Saved entries
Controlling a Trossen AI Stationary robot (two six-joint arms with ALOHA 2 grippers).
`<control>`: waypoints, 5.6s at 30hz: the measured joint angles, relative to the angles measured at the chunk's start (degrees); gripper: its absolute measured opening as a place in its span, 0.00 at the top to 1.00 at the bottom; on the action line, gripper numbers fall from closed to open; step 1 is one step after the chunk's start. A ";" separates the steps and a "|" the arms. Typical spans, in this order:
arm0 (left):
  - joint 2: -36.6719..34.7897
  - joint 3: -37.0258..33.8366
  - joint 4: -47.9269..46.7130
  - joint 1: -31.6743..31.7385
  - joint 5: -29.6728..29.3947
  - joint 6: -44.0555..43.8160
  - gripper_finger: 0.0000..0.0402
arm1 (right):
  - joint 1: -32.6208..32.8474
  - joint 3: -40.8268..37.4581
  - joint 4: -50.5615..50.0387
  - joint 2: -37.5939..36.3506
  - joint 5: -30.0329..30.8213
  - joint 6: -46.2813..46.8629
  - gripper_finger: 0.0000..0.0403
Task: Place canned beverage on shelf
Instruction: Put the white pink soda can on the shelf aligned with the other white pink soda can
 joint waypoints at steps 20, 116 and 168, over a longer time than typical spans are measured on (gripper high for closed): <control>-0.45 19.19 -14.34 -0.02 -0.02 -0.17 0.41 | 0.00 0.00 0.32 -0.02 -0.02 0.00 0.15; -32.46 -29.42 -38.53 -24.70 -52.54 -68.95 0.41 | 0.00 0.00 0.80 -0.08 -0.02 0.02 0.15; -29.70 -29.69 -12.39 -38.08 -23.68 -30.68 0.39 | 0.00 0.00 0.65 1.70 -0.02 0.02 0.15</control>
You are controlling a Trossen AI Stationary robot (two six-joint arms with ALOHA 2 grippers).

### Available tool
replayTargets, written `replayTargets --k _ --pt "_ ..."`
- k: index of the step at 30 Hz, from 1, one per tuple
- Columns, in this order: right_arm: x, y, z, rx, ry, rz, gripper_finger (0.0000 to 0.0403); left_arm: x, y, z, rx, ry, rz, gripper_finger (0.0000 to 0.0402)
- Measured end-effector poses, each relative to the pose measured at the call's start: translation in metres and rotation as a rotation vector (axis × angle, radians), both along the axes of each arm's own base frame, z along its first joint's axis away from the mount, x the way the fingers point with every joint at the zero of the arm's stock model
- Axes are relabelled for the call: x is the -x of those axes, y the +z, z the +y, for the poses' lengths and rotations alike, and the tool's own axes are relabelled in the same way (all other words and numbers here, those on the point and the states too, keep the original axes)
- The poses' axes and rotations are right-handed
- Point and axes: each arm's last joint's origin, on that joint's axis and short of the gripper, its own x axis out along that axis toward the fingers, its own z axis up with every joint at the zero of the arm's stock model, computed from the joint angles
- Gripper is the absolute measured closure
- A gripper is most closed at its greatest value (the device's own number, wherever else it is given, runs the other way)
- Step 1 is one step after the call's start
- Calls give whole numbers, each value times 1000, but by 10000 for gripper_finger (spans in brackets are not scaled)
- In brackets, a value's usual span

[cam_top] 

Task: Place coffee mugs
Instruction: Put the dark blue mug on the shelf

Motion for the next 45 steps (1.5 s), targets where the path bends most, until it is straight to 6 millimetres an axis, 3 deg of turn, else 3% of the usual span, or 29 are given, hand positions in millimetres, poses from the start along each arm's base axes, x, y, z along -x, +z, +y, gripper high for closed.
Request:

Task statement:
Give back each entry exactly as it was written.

Reply:
Controlling a Trossen AI Stationary robot (two six-joint arms with ALOHA 2 grippers).
`<control>`: waypoints, 5.6s at 30hz: the measured joint angles, relative to the angles measured at the chunk's start (degrees); gripper: its absolute measured opening as a place in its span, 0.00 at the top to 1.00 at the bottom; on the action line, gripper numbers fall from closed to open; step 1 is one step after the chunk's start. A ";" separates the steps and a "|" the arms. Typical spans, in this order:
arm0 (left):
  - joint 2: -36.6719..34.7897
  - joint 3: -37.0258..33.8366
  - joint 4: -47.9269..46.7130
  - joint 1: -31.6743..31.7385
  - joint 5: -29.6728..29.3947
  - joint 6: -44.0555..43.8160
  - gripper_finger: 0.0000..0.0402
arm1 (right):
  - joint 1: -32.6208..32.8474
  - joint 3: -40.8268..37.4581
  - joint 4: -50.5615..50.0387
  - joint 2: -37.5939..36.3506
  - joint 5: -30.0329..30.8213
  - joint 6: -46.2813..46.8629
  - gripper_finger: 0.0000..0.0403
Task: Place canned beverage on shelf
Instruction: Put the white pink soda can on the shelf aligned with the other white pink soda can
 joint waypoints at steps 20, 116 and 168, over a longer time than typical spans are measured on (gripper high for closed): <control>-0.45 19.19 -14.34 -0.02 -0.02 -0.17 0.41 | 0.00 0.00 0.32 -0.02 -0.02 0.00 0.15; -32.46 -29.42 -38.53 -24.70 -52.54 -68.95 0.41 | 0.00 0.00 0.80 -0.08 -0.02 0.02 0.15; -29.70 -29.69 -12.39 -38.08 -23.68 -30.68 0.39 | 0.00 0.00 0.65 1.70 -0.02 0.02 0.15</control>
You are controlling a Trossen AI Stationary robot (two six-joint arms with ALOHA 2 grippers).

### Available tool
replayTargets, written `replayTargets --k _ --pt "_ ..."`
- k: index of the step at 30 Hz, from 1, one per tuple
- Columns, in this order: right_arm: x, y, z, rx, ry, rz, gripper_finger (0.0000 to 0.0403); left_arm: x, y, z, rx, ry, rz, gripper_finger (0.0000 to 0.0402)
- Measured end-effector poses, each relative to the pose measured at the call's start: translation in metres and rotation as a rotation vector (axis × angle, radians), both along the axes of each arm's own base frame, z along its first joint's axis away from the mount, x the way the fingers point with every joint at the zero of the arm's stock model
- Axes are relabelled for the call: x is the -x of those axes, y the +z, z the +y, for the poses' lengths and rotations alike, and the tool's own axes are relabelled in the same way (all other words and numbers here, those on the point and the states too, keep the original axes)
- The poses' axes and rotations are right-handed
- Point and axes: each arm's last joint's origin, on that joint's axis and short of the gripper, its own x axis out along that axis toward the fingers, its own z axis up with every joint at the zero of the arm's stock model, computed from the joint angles
- Gripper is the absolute measured closure
- A gripper is most closed at its greatest value (the device's own number, wherever else it is given, runs the other way)
- Step 1 is one step after the call's start
- Calls give whole numbers, each value times 1000, but by 10000 for gripper_finger (spans in brackets are not scaled)
- In brackets, a value's usual span

[cam_top] 

Task: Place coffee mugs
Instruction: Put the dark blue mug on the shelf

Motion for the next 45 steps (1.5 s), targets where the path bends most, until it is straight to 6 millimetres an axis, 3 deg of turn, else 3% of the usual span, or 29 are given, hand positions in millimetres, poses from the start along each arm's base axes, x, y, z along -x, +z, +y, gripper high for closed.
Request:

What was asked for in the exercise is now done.